** Extracted material **

BEGIN

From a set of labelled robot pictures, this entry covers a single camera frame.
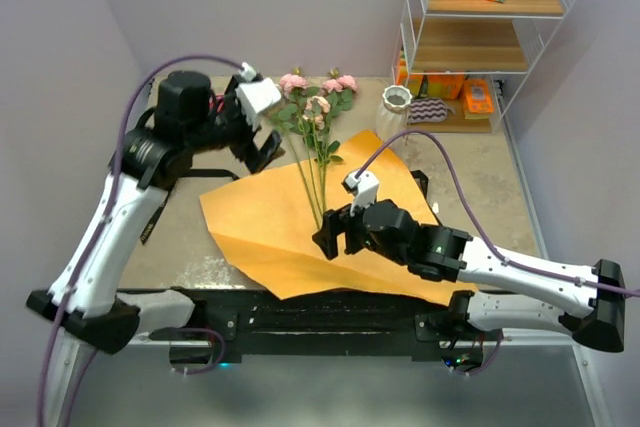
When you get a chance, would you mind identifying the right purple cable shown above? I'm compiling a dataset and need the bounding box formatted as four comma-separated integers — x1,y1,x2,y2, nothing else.
355,129,640,378

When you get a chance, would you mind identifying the white wire shelf rack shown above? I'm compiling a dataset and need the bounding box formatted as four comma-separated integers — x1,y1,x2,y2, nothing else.
391,0,576,133

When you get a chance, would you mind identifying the white faceted ceramic vase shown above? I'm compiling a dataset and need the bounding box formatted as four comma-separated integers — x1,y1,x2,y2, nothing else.
375,85,412,142

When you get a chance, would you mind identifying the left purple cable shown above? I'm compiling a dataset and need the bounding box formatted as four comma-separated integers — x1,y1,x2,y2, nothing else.
37,54,256,427

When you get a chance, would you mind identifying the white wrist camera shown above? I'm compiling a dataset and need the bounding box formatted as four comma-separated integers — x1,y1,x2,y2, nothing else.
342,170,379,217
235,78,282,132

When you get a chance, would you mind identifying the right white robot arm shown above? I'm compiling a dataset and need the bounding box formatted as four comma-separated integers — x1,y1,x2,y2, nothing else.
312,200,626,353

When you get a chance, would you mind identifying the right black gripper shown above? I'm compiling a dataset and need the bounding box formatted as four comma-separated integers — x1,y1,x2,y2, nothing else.
313,190,409,265

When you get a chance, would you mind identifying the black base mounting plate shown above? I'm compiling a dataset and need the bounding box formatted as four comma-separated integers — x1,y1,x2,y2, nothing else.
150,290,498,363

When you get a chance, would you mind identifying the purple cable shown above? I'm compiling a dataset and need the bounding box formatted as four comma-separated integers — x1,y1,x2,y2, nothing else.
355,129,640,378
37,54,256,427

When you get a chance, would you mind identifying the artificial rose bouquet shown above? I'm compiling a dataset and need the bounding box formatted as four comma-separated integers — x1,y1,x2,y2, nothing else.
269,68,359,227

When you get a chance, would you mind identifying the black ribbon with gold text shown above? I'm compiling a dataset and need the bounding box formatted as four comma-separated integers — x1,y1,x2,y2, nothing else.
139,168,429,245

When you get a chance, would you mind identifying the orange box bottom shelf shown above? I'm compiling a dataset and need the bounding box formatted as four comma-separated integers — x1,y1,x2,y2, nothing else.
394,59,466,100

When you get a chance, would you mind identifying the aluminium rail frame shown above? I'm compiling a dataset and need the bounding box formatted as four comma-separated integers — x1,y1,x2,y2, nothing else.
48,328,610,426

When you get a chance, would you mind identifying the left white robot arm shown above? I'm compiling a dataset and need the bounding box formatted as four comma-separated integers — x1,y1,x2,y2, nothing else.
26,67,282,354

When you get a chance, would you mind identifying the striped purple grey sleep mask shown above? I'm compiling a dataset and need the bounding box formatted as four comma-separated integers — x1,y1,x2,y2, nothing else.
407,97,456,125

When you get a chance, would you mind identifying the orange paper flower wrap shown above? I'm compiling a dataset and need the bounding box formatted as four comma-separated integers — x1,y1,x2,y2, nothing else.
200,130,478,305

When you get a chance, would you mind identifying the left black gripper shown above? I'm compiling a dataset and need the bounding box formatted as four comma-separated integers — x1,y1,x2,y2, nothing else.
190,76,286,172

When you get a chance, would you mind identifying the yellow orange packet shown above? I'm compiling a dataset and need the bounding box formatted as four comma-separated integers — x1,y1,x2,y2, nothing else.
460,79,495,120

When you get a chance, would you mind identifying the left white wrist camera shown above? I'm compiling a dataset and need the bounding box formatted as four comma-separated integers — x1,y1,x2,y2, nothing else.
235,78,282,132

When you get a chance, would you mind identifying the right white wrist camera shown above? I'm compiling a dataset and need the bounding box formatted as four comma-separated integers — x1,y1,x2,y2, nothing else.
342,170,379,217

END

Could you write out, exactly as given, the lines from the one holding "right white wrist" through the end of the listing, and nothing else?

** Reply **
When you get a chance, would you mind identifying the right white wrist camera shown above? I'm compiling a dataset and need the bounding box formatted as four comma-separated integers — x1,y1,x2,y2, nothing else.
342,170,379,217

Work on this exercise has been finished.